* _TASK BRIEF_
The stretch from the line with "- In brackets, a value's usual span" through the line with "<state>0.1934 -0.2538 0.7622" in the records below: write it out exactly, and nothing else.

○ ○ ○ ○ ○ ○ ○

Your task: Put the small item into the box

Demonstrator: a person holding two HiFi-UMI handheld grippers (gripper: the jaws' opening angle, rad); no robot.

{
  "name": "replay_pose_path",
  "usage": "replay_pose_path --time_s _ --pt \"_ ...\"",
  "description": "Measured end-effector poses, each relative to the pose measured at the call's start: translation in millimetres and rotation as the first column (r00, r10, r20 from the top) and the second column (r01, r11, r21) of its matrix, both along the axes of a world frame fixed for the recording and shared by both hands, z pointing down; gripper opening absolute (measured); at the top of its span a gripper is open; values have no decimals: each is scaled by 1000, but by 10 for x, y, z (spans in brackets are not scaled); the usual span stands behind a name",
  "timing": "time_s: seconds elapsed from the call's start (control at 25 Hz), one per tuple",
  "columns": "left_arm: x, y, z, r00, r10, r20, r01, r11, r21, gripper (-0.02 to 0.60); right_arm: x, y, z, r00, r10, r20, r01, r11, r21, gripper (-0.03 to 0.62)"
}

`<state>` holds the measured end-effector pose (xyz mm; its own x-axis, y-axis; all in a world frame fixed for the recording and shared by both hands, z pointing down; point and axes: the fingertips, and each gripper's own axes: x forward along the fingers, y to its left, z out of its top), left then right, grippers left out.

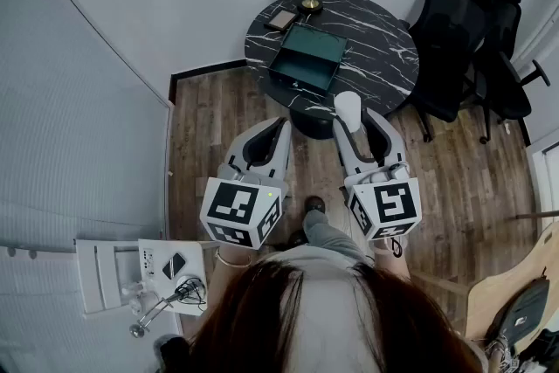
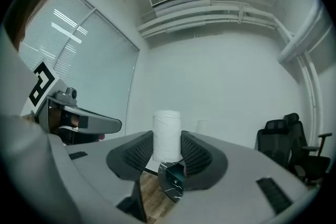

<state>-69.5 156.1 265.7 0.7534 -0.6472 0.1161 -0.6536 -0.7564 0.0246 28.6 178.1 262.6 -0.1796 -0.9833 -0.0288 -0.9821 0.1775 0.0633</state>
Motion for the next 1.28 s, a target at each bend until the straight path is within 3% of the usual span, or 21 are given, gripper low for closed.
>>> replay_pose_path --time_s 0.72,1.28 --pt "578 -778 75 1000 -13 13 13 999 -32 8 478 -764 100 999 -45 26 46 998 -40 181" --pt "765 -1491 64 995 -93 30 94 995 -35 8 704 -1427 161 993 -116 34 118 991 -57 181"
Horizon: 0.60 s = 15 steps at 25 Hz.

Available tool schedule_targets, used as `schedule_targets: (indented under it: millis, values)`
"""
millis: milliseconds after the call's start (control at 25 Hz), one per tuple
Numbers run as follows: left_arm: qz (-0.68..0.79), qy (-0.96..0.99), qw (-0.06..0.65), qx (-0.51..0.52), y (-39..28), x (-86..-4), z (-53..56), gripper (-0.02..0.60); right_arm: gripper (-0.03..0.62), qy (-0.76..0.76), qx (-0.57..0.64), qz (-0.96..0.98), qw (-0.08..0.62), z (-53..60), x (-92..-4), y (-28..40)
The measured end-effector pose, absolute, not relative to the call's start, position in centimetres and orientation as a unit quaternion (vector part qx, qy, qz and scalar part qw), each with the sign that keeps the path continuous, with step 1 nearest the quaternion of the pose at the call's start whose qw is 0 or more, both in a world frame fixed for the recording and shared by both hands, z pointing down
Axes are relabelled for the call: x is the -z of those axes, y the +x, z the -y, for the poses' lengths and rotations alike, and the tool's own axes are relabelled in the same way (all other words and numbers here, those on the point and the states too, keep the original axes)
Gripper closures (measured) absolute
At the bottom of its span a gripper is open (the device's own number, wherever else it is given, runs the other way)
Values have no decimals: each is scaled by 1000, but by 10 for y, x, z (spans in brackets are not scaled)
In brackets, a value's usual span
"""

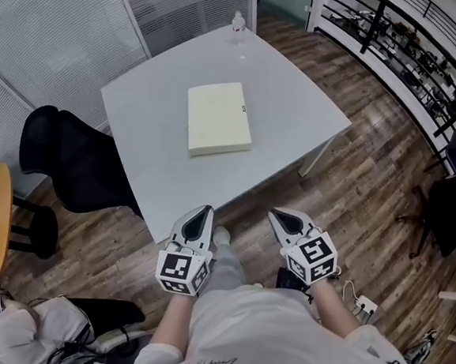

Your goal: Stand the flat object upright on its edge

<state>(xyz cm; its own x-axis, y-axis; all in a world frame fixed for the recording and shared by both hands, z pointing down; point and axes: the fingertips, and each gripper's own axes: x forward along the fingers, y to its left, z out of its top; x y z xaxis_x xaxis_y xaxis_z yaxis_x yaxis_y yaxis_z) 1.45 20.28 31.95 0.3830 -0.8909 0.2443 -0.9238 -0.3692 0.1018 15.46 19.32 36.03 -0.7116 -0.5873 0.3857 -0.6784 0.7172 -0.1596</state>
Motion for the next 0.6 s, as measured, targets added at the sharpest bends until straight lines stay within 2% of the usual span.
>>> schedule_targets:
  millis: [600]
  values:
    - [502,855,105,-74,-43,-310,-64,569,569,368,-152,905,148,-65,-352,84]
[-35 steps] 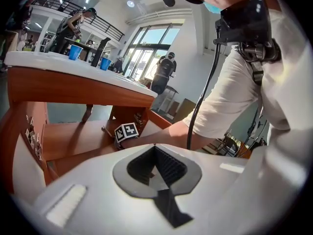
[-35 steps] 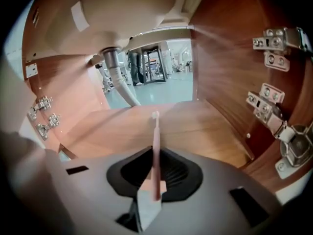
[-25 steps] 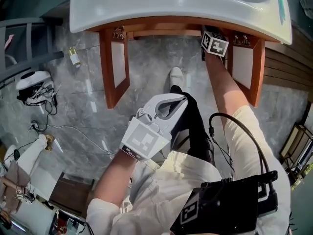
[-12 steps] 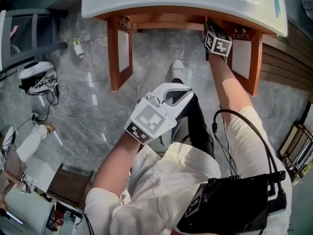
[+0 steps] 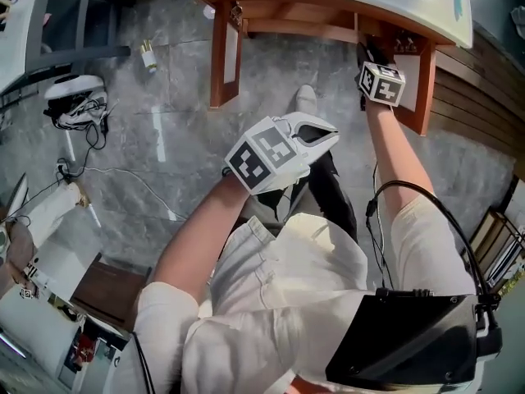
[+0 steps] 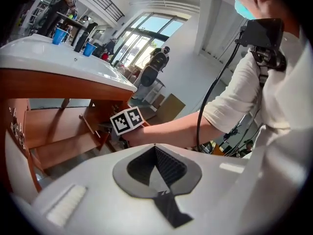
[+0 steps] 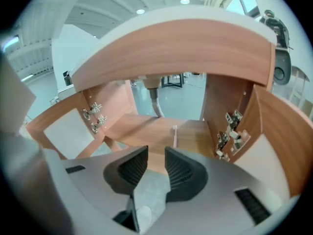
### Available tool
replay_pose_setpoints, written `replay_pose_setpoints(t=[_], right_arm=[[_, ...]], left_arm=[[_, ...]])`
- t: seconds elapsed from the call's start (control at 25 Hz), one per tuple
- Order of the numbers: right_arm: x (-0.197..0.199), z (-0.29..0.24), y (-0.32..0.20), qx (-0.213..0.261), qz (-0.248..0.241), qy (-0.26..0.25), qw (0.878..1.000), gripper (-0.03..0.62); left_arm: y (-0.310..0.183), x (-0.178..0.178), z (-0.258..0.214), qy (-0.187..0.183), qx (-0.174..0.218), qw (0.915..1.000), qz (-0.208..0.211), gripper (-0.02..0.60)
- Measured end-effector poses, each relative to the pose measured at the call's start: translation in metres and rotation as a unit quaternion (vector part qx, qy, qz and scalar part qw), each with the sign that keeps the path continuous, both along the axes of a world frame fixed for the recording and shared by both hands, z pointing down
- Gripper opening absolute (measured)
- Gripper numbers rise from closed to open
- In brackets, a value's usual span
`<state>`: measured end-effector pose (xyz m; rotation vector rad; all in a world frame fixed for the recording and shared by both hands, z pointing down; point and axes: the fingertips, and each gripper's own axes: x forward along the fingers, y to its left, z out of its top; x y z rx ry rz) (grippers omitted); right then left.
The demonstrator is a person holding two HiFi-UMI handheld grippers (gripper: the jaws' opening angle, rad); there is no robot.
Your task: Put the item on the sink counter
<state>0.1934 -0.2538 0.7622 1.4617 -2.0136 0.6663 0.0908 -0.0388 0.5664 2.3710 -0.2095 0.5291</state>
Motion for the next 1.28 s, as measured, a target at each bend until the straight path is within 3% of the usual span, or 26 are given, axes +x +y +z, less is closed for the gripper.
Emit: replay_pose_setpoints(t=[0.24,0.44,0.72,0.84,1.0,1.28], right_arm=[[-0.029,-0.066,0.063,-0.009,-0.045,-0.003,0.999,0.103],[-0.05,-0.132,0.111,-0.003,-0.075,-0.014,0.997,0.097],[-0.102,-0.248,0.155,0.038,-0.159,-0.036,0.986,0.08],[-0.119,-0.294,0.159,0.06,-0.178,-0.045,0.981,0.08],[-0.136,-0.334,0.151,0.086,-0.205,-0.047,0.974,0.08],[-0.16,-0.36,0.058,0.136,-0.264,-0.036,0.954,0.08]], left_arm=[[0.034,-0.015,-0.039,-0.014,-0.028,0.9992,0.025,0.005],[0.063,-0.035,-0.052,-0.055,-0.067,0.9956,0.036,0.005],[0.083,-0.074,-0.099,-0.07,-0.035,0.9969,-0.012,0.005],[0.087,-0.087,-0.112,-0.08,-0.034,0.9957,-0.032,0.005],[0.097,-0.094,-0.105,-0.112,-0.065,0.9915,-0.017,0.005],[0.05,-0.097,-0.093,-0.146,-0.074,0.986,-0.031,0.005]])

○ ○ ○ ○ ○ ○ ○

* _COMPLETED TASK_
- In brackets, a value's usual span
`<state>`: measured end-effector pose (xyz m; rotation vector rad; all in a world frame fixed for the recording and shared by both hands, z pointing down; point and axes: the fingertips, and each gripper's own axes: x forward along the fingers, y to its left, z out of its top; x y z rx ry rz) (grippers omitted); right then left.
The demonstrator is a person holding two HiFi-UMI handheld grippers (gripper: the jaws' opening angle, rad); there is no robot.
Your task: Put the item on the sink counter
<state>0.1934 -0.2538 0.7622 1.4617 -2.0136 0.6663 0.0908 -0.0388 0.5664 2.3710 -0.2095 0.5291</state>

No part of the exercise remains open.